## TASK STATEMENT
Return all the entries exactly, keeping pictures out.

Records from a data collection
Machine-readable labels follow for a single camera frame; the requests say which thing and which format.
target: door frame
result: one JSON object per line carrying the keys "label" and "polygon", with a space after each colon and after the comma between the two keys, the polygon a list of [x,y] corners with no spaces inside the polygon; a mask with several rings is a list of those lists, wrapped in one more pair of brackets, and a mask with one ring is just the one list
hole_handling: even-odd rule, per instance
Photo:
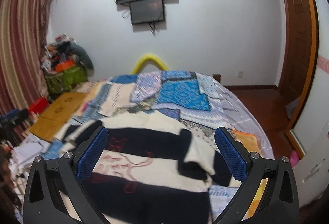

## EXPECTED OUTPUT
Machine-readable labels follow for a single camera frame; the requests say which thing and which format.
target: door frame
result: one JSON object per line carrying the keys "label" and "polygon", with a space after each colon and after the comma between the two keys, the polygon a list of [x,y] corners with no spaces inside the polygon; a mask with several rings is a list of those lists, wrapped in one more pair of brackets, and a mask with one ring is just the one list
hole_handling: even-odd rule, per instance
Photo:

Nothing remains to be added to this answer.